%%

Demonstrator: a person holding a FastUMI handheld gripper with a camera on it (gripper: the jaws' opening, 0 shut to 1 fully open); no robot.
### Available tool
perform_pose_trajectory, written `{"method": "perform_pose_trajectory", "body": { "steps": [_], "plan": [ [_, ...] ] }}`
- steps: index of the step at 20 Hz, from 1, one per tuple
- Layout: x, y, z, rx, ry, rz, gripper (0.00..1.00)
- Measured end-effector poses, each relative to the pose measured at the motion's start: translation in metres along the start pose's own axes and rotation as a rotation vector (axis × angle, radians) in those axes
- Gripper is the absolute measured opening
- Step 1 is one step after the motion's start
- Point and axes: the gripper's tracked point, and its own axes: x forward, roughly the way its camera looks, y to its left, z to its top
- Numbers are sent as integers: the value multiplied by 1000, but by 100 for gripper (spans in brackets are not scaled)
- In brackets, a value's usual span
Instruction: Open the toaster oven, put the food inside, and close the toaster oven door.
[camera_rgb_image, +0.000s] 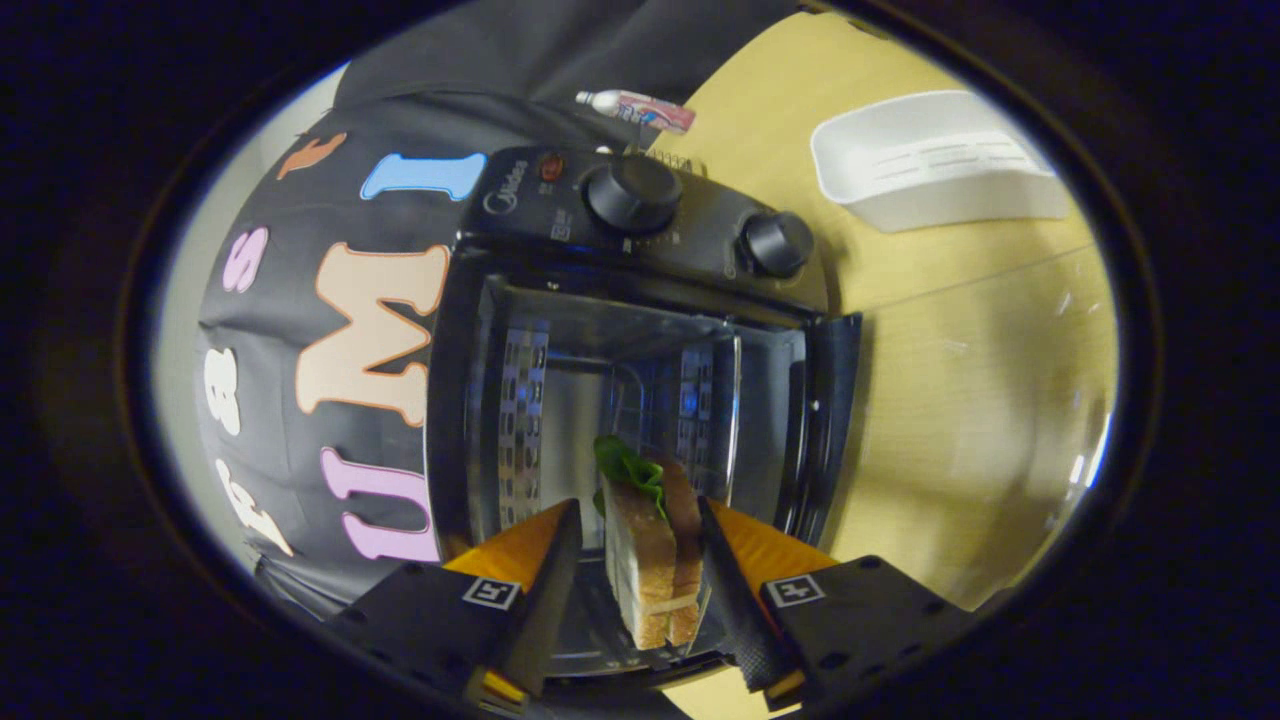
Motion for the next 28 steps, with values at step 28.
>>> {"method": "perform_pose_trajectory", "body": {
  "steps": [28],
  "plan": [
    [-193, -147, 23, -1125, 157, -268, 100]
  ]
}}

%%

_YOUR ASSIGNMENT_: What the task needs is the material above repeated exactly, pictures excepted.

_YOUR SOLUTION_:
Demonstrator: a person holding a FastUMI handheld gripper with a camera on it (gripper: the jaws' opening, 0 shut to 1 fully open); no robot.
### Available tool
perform_pose_trajectory, written `{"method": "perform_pose_trajectory", "body": { "steps": [_], "plan": [ [_, ...] ] }}`
- steps: index of the step at 20 Hz, from 1, one per tuple
- Layout: x, y, z, rx, ry, rz, gripper (0.00..1.00)
- Measured end-effector poses, each relative to the pose measured at the motion's start: translation in metres along the start pose's own axes and rotation as a rotation vector (axis × angle, radians) in those axes
- Gripper is the absolute measured opening
- Step 1 is one step after the motion's start
- Point and axes: the gripper's tracked point, and its own axes: x forward, roughly the way its camera looks, y to its left, z to its top
- Numbers are sent as integers: the value multiplied by 1000, but by 100 for gripper (spans in brackets are not scaled)
- In brackets, a value's usual span
Instruction: Open the toaster oven, put the food inside, and close the toaster oven door.
[camera_rgb_image, +0.000s] 
Motion for the next 28 steps, with values at step 28.
>>> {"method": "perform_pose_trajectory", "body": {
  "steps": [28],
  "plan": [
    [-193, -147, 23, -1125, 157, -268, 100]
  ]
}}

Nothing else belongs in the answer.